(a) Experimental outline for the recombination events. Step 1: Homologous recombination. Constructs consisted of six parts: two flanking HPRT homology arms, an internally deleted HIV-1 genome (in either orientation), a selection cassette including a β-geo fusion gene, an SV40 triple polyA “stop” signal, and spacer DNA. They were introduced into the third intron of the HPRT gene by homologous recombination. Step 2: Cre/loxP recombination. The β-geo selection cassette and the “stop” signal were flanked by two loxP sites (marked by stars), and were removed by Cre recombinase to generate Readthrough (+) clones. Primers A, B, C and C’ were used in the genomic DNA PCR to verify the recombination events.
(b) Map of the internally deleted HIV-1 genome inserted into HPRT. Two intact LTRs are marked as red arrows. Exons of the functional accessory protein Tat are were marked in orange. Coding regions for the marker genes EGFP and HSA are indicted in green and blue, respectively. Vertical lines point to major splicing sites (SA: splicing acceptor; SD: splicing donor). The distal HIV-1 polyA signal is indicated by a red line. All components are drawn to scale.
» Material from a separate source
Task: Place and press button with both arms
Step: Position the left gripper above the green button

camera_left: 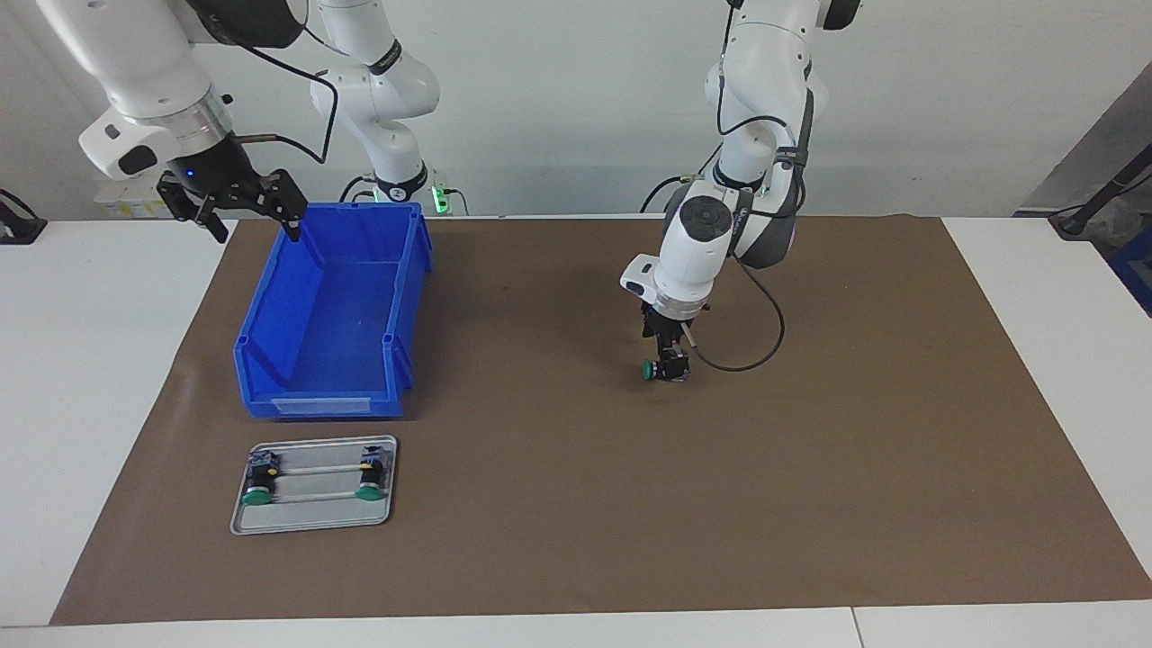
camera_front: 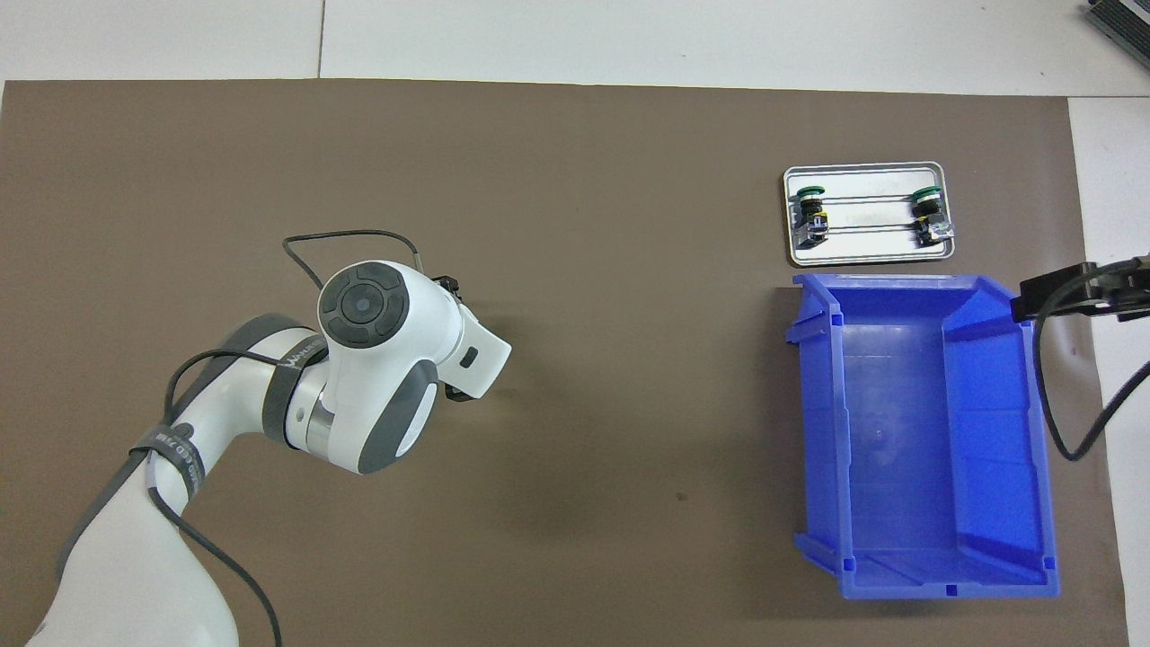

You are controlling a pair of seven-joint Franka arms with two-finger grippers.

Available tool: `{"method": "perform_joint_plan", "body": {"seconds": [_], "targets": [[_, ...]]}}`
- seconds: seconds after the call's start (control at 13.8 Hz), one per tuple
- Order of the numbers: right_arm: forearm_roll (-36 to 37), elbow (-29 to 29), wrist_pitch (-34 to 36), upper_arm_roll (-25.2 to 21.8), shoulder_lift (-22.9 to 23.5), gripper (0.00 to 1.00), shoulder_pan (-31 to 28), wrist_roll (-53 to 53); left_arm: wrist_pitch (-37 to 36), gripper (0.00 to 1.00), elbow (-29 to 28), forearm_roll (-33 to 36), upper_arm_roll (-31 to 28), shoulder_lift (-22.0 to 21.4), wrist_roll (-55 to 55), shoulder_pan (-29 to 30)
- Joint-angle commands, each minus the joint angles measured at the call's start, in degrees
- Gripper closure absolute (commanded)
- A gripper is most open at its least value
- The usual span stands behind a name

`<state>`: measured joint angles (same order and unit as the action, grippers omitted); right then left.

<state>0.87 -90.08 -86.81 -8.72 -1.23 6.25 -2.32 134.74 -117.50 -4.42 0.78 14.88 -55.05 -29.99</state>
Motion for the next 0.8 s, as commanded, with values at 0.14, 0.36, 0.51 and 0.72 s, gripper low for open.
{"method": "perform_joint_plan", "body": {"seconds": [0.14,0.36,0.51,0.72], "targets": [[0.63,0.52,0.15,0.72,0.35,0.00,-0.45,0.12,6.40,0.06,-2.29,-0.59,-0.96,0.32,-0.50,-2.09],[0.19,0.35,0.77,0.72,0.17,0.00,-0.81,-0.23,8.08,0.08,-3.61,-0.59,-1.04,0.59,-1.02,-1.83],[0.10,0.26,0.77,0.72,0.17,0.00,-0.45,-0.23,9.22,0.08,-4.93,-0.59,-1.04,0.59,-1.11,-1.74],[0.10,0.26,0.77,0.72,0.17,0.00,-0.54,-0.23,10.63,0.26,-6.34,-0.59,-1.04,0.59,-0.94,-1.65]]}}
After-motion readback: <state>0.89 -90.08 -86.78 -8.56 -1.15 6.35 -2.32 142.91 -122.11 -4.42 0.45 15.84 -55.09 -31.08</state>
(c) Verification of recombination events using genomic DNA PCR. Primer sites are marked in Fig 2A. pp refers to specific primer pairs used in the PCR. Bands of the correct size were obtained with the ppA-B for the Readthrough (−) Convergent and Readthrough (−) Same clones indicating the presence of the β-geo selection cassette and the triple polyA “stop” signal (top panel). Using ppA–B, bands were not obtained using template DNA from the Readthrough (+)clones and the control WT HCT116 cells. Using ppA–C and A–C’, bands of the correct size were obtained for Readthrough (+) Convergent and Readthrough (+) Same clones, indicating successful excision of the β-geo selection cassette and the triple polyA “stop” signal (bottom panels).
(d) Verification of excision of the β-geo selection cassette and the triple polyA “stop” signal by X-gal staining. Cells were stained before and after the Cre/loxP recombination. Readthrough (−) cells have the β-gal selection marker and were therefore were stained blue (dark in the picture). β-gal was removed by Cre/loxP recombination in Readthrough (+) cells, as indicated by negative X-gal staining.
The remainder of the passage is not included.